▶ _WHAT YOU ARE ASKED TO DO_: Please return exactly the lines from the top of the data through the line that contains "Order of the", and skip all pictures.

::::::::::

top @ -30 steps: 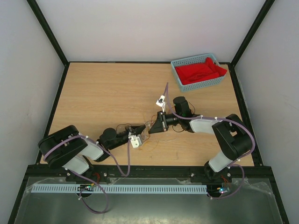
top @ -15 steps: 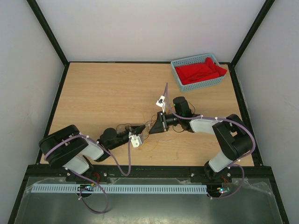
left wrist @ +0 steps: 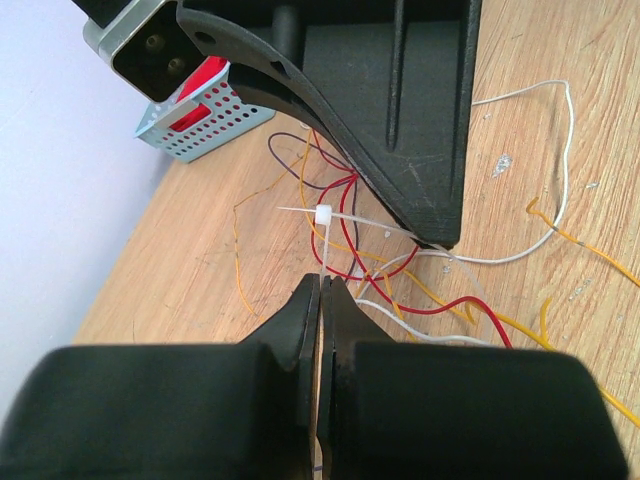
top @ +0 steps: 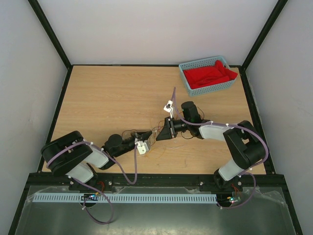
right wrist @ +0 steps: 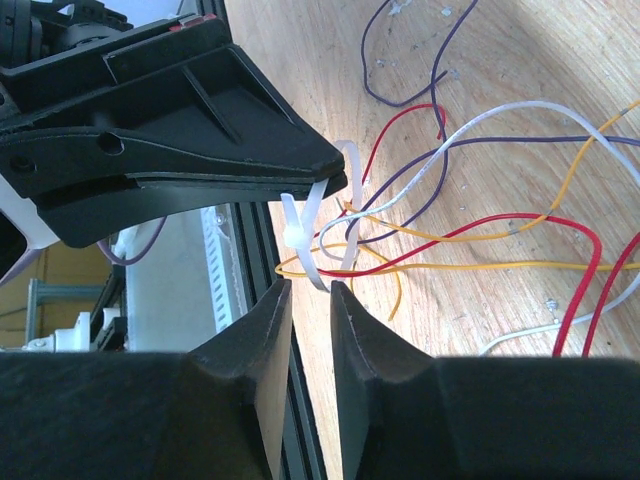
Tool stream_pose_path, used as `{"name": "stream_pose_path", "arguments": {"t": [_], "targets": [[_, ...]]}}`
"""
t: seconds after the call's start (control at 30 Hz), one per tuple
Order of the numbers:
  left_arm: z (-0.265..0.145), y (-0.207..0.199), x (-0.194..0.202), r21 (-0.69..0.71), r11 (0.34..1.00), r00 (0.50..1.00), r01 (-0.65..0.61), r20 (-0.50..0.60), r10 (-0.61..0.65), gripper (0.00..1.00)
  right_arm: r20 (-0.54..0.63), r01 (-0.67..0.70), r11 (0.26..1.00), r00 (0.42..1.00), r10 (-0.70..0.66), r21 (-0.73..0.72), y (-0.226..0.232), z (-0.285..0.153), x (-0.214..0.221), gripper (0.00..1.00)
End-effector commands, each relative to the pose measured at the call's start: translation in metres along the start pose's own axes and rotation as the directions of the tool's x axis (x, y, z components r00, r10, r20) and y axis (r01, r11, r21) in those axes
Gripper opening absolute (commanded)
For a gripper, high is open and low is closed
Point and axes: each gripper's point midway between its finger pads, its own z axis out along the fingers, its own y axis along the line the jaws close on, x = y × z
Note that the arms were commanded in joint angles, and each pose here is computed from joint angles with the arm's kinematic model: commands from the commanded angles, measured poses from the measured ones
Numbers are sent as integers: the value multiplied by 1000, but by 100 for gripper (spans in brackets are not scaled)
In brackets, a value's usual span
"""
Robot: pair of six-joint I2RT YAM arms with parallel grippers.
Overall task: Zip-tie the wires
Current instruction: Tie the cable at the center of the board.
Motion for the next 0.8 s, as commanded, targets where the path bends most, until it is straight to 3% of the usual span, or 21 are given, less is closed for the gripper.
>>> {"name": "stream_pose_path", "arguments": {"t": [0.0,0.33,0.77], "targets": [[6,12,-10,-39,999,999,0,36,1,0,33,77,997,997,-76,-11,11,-4,-18,33],[6,12,-9,-39,999,999,8,36,-6,0,58,100,995,993,-102,30,11,-6,-28,42],[6,12,-10,-39,999,999,21,40,-19,0,103,172,976,977,-186,130,6,-13,-45,44]]}}
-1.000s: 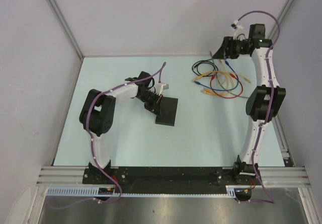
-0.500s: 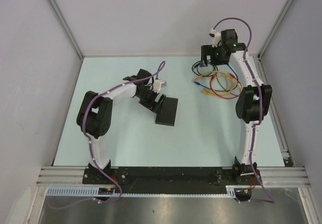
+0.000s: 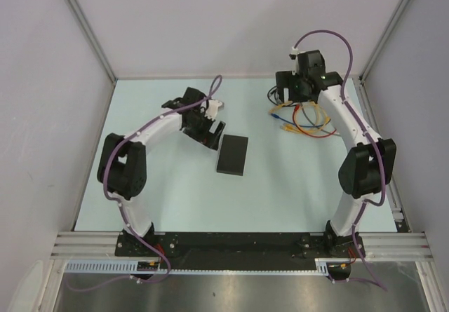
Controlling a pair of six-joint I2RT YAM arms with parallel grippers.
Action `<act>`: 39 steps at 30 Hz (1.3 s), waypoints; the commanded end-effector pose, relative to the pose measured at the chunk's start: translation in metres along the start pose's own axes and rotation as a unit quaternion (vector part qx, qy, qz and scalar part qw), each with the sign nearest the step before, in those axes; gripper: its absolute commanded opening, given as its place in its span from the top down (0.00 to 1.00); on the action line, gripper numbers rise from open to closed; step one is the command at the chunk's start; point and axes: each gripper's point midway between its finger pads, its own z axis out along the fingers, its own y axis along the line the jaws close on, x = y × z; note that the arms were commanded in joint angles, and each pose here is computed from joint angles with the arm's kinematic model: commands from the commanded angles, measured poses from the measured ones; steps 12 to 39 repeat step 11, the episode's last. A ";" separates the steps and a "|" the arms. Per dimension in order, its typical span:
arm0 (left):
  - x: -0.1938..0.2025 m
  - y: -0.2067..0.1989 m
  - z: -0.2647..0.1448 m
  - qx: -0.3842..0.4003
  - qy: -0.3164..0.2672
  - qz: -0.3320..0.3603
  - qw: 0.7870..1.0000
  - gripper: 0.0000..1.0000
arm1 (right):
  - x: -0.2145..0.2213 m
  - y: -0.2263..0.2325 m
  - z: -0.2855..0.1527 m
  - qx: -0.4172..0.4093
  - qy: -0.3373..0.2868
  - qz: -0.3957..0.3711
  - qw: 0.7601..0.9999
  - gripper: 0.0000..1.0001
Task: Pull the plug from the switch port
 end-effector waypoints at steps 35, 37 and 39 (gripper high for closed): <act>-0.139 0.105 -0.132 -0.075 -0.215 -0.091 0.970 0.00 | -0.060 -0.032 -0.022 0.041 -0.086 0.038 0.995 0.00; -0.139 0.105 -0.132 -0.075 -0.215 -0.091 0.970 0.00 | -0.060 -0.032 -0.022 0.041 -0.086 0.038 0.995 0.00; -0.139 0.105 -0.132 -0.075 -0.215 -0.091 0.970 0.00 | -0.060 -0.032 -0.022 0.041 -0.086 0.038 0.995 0.00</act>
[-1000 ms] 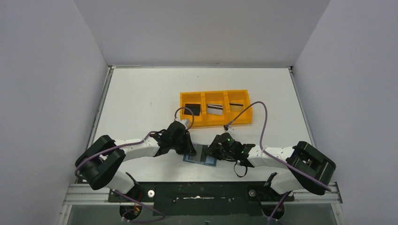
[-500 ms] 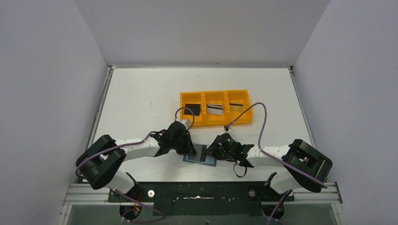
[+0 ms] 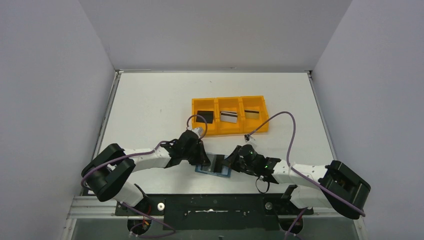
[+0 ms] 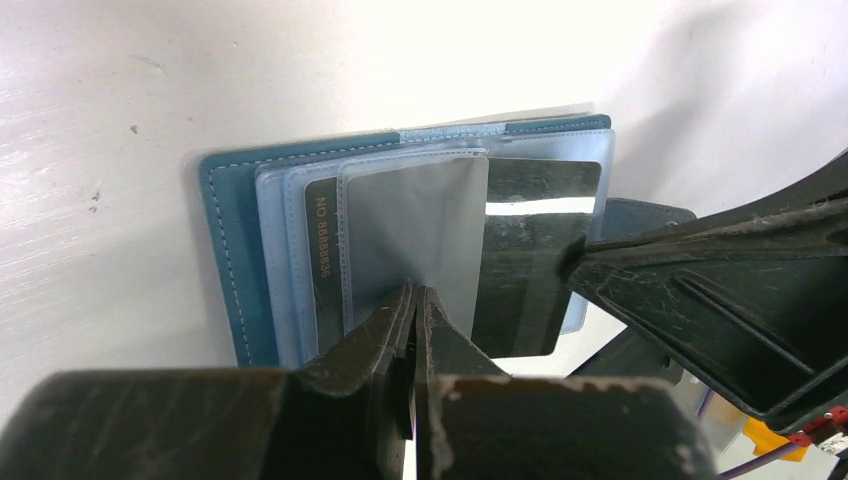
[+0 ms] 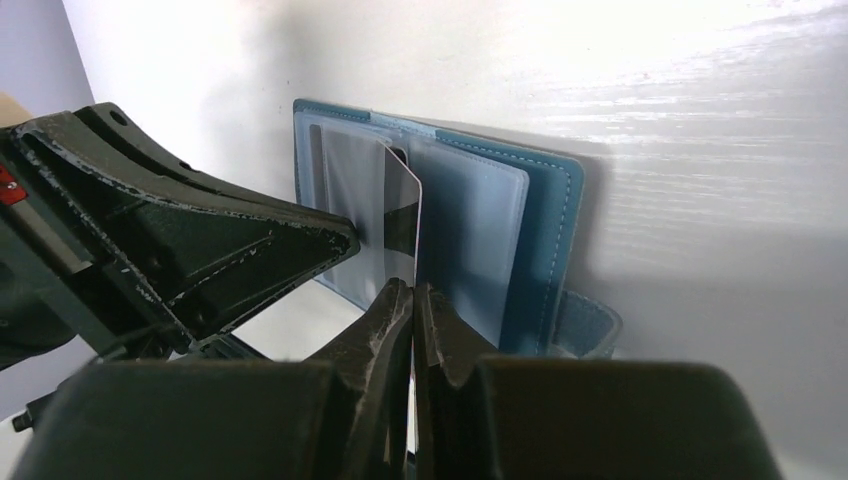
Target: Take the credit cards out of the card holder
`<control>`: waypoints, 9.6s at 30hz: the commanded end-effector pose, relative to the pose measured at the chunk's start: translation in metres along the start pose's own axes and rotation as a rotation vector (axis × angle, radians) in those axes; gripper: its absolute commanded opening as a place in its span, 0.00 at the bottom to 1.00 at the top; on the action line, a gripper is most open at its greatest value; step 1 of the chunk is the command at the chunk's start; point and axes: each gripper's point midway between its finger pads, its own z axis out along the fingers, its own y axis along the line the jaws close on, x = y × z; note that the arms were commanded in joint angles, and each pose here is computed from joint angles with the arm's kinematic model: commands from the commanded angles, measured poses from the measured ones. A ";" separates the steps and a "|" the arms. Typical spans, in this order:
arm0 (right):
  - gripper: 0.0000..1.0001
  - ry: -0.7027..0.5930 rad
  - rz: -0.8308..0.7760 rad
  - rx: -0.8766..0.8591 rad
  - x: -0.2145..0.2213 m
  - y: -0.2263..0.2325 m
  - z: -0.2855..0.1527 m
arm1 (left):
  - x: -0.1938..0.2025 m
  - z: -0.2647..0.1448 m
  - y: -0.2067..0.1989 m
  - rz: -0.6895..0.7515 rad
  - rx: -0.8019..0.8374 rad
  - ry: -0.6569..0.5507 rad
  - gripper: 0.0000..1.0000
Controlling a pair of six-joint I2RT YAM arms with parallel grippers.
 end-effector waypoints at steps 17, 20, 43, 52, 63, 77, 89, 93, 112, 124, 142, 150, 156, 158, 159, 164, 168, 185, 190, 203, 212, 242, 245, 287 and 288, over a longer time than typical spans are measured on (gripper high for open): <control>0.28 -0.039 0.130 -0.057 -0.005 0.000 0.013 | 0.052 0.006 0.060 0.048 -0.234 0.163 0.00; 0.13 -0.036 0.111 -0.085 -0.005 0.007 0.013 | 0.051 0.006 0.060 0.044 -0.235 0.157 0.00; 0.10 -0.072 0.098 -0.083 -0.015 0.009 -0.002 | 0.049 0.010 0.045 0.062 -0.169 0.154 0.00; 0.19 -0.039 0.092 -0.104 -0.008 0.013 0.006 | 0.049 0.011 0.043 0.067 -0.173 0.150 0.00; 0.01 -0.045 0.095 -0.104 -0.010 0.013 0.006 | 0.048 0.010 0.045 0.066 -0.183 0.145 0.00; 0.00 -0.289 -0.049 -0.115 -0.066 0.037 -0.045 | -0.018 -0.050 -0.001 0.061 -0.121 -0.145 0.24; 0.00 -0.411 -0.447 -0.196 -0.101 0.100 -0.067 | -0.074 -0.128 0.050 -0.072 -0.158 -0.331 0.55; 0.00 -0.450 -0.657 -0.184 -0.114 0.125 -0.065 | -0.092 -0.153 0.057 -0.079 -0.167 -0.396 0.64; 0.00 -0.280 -1.515 0.012 -0.167 0.175 0.049 | -0.141 -0.210 0.052 0.105 -0.217 -0.676 0.84; 0.00 -0.132 -1.860 -0.009 -0.166 0.160 0.098 | -0.147 -0.236 0.078 0.030 -0.364 -0.773 0.85; 0.03 -0.058 -2.082 0.165 -0.196 0.124 0.144 | -0.142 -0.262 0.096 -0.067 -0.442 -0.871 0.92; 0.08 -0.060 -2.125 0.209 -0.203 0.115 0.167 | -0.141 -0.255 0.098 -0.070 -0.452 -0.837 0.92; 0.17 -0.019 -2.094 0.204 -0.197 0.108 0.163 | -0.141 -0.256 0.098 -0.071 -0.451 -0.841 0.92; 0.25 -0.019 -2.066 0.172 -0.194 0.110 0.158 | -0.140 -0.255 0.099 -0.070 -0.450 -0.839 0.93; 0.26 -0.020 -2.058 0.155 -0.191 0.111 0.156 | -0.141 -0.255 0.099 -0.071 -0.449 -0.837 0.92; 0.32 -0.058 -1.988 0.108 -0.195 0.123 0.140 | -0.141 -0.251 0.098 -0.067 -0.444 -0.819 0.93; 0.33 -0.137 -1.922 0.110 -0.207 0.135 0.124 | -0.141 -0.247 0.099 -0.065 -0.443 -0.804 0.93; 0.55 -0.256 -0.649 -0.078 -0.162 0.159 0.021 | -0.141 -0.237 0.101 -0.059 -0.444 -0.763 0.93; 0.52 -0.188 -0.478 0.023 -0.111 0.124 0.024 | -0.141 -0.237 0.102 -0.063 -0.448 -0.762 0.93; 0.52 -0.168 -0.422 0.223 -0.021 0.092 0.023 | -0.140 -0.235 0.102 -0.063 -0.439 -0.758 0.93; 0.52 -0.099 -0.523 0.330 0.003 0.088 0.044 | -0.140 -0.236 0.102 -0.067 -0.440 -0.760 0.93; 0.00 -0.047 -0.628 0.401 0.021 0.074 0.060 | -0.139 -0.231 0.101 -0.062 -0.430 -0.744 0.93; 0.00 -0.070 -0.639 0.321 0.017 0.094 0.054 | -0.139 -0.231 0.101 -0.061 -0.429 -0.740 0.93; 0.41 0.029 -0.669 0.441 0.038 0.060 0.068 | -0.117 -0.213 0.074 -0.213 -0.168 -0.738 0.85; 0.39 0.028 -0.672 0.455 0.037 0.058 0.068 | -0.117 -0.213 0.075 -0.215 -0.168 -0.740 0.85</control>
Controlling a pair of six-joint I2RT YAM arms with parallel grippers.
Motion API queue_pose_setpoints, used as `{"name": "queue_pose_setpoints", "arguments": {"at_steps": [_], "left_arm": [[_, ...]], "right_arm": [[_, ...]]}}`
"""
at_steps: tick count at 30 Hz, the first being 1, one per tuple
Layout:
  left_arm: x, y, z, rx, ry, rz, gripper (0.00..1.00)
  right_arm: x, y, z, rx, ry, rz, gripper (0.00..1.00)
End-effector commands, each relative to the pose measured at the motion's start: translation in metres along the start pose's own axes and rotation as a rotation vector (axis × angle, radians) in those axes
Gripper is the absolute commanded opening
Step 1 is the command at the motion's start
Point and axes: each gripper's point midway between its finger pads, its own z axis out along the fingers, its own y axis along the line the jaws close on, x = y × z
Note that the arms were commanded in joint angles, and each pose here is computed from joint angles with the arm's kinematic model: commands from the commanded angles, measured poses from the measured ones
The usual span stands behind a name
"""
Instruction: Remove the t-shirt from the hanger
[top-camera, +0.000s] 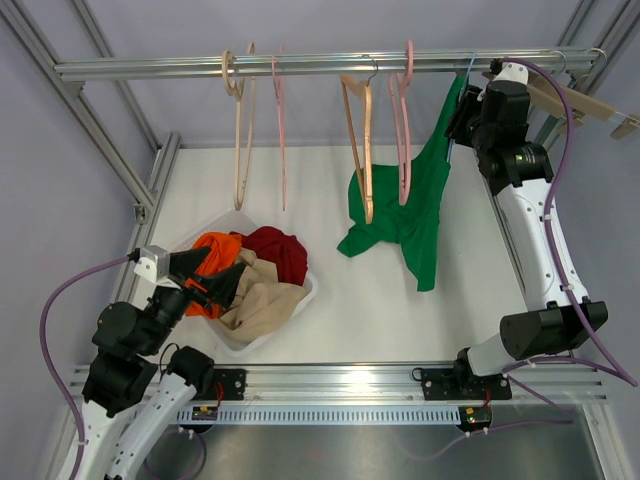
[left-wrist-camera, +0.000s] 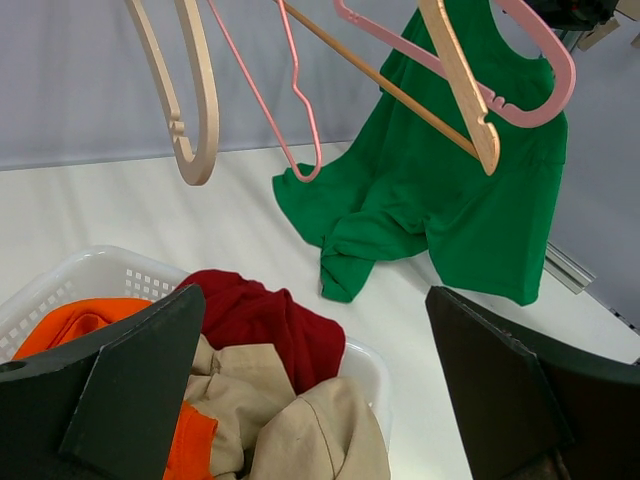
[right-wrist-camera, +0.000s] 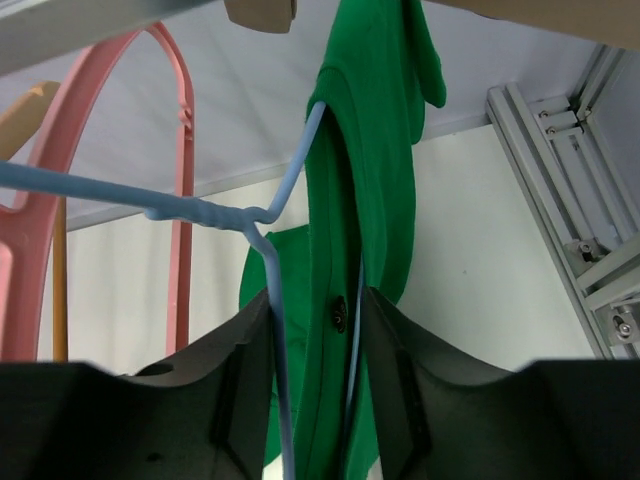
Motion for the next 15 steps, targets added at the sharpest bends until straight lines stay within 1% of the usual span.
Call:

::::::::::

▶ _TASK OUTPUT_:
top @ -30 steps: 
top @ -15 steps: 
left wrist @ +0 steps: 
top @ +0 steps: 
right wrist @ +0 steps: 
Tool stream_pose_path, used as `{"name": "stream_pose_path", "arguments": {"t": [_], "targets": [[_, ...]]}}`
"""
t: seconds after the call's start (control at 30 Hz), one per tuple
Order of the numbers:

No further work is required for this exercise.